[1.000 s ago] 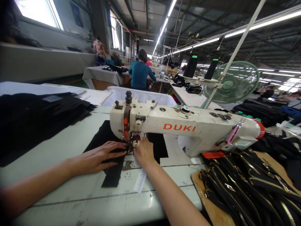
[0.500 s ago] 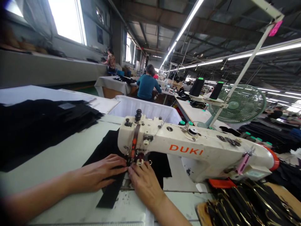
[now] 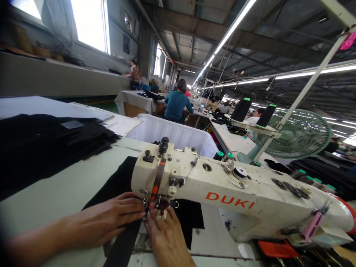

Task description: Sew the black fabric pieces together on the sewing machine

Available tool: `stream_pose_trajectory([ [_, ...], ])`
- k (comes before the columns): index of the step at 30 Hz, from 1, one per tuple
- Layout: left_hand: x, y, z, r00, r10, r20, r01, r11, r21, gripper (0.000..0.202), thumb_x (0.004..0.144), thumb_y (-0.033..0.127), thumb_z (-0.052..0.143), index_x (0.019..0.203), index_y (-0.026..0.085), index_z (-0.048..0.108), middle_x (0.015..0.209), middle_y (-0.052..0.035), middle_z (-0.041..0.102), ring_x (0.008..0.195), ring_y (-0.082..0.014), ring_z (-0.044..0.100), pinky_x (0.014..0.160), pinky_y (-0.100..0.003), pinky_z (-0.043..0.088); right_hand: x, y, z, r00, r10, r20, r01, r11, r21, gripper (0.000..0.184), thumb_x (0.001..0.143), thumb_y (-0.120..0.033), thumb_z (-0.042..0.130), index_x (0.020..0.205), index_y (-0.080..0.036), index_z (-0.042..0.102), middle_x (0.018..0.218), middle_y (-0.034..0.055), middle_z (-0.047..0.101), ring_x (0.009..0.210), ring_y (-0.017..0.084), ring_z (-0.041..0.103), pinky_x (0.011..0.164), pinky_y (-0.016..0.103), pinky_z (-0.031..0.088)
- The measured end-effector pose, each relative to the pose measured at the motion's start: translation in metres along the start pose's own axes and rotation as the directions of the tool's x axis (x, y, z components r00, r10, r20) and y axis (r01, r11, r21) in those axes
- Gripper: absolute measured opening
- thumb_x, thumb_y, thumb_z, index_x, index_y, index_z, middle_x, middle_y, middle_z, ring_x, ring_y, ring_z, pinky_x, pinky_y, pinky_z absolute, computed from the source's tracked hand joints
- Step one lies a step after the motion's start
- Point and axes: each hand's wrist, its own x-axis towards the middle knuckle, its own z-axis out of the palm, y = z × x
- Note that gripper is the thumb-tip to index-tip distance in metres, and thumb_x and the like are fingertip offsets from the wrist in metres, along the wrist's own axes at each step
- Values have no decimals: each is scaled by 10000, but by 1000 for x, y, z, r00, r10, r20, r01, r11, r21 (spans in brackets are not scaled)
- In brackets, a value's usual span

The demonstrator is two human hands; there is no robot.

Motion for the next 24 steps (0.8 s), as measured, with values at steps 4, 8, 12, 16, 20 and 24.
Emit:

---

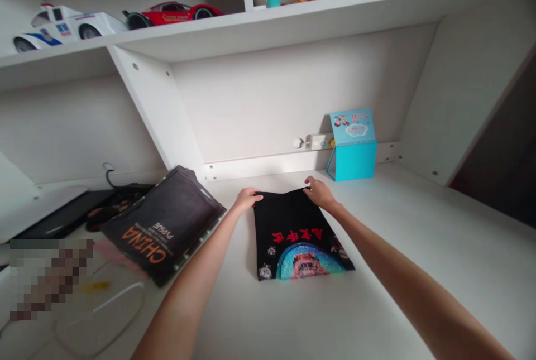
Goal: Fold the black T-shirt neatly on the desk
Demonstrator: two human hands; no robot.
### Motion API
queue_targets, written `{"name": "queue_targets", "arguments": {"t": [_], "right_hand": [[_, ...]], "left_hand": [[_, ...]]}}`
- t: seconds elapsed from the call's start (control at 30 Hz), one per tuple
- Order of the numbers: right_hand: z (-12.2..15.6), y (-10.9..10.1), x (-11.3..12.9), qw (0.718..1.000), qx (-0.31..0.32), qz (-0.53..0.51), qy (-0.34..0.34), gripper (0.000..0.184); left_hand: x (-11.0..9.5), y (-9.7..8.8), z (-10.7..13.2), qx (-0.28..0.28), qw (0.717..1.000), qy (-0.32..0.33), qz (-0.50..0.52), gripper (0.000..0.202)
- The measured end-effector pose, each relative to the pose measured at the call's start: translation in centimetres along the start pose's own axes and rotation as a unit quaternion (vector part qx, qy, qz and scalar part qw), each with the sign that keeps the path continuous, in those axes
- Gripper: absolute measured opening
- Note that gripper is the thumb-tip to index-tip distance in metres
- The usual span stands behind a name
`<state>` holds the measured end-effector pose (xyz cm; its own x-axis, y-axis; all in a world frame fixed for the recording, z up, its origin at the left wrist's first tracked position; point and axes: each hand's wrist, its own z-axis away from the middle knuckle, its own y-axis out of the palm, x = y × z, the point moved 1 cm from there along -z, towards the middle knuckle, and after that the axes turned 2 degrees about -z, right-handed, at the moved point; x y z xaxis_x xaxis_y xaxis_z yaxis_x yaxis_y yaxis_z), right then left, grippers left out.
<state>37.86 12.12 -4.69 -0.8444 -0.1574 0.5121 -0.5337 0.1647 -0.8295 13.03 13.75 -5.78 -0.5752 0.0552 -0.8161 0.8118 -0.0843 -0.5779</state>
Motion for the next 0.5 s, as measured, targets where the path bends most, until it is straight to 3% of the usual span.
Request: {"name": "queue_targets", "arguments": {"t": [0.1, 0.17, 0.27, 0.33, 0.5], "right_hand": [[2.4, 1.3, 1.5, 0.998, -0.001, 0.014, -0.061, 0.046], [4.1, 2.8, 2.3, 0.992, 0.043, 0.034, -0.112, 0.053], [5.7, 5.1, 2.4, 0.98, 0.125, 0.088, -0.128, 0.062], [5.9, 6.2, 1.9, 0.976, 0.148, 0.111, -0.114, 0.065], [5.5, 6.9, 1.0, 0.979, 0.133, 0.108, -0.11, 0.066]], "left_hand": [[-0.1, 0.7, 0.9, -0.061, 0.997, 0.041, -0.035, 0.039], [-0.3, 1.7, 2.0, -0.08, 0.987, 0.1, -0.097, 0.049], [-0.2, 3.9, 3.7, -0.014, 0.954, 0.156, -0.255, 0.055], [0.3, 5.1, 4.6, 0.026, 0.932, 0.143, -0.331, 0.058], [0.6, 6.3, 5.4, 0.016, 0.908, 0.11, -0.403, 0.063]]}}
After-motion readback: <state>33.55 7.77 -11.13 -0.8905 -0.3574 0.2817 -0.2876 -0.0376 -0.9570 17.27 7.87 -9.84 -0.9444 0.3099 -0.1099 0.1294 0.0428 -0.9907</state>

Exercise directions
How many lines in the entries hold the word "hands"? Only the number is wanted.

Answer below
2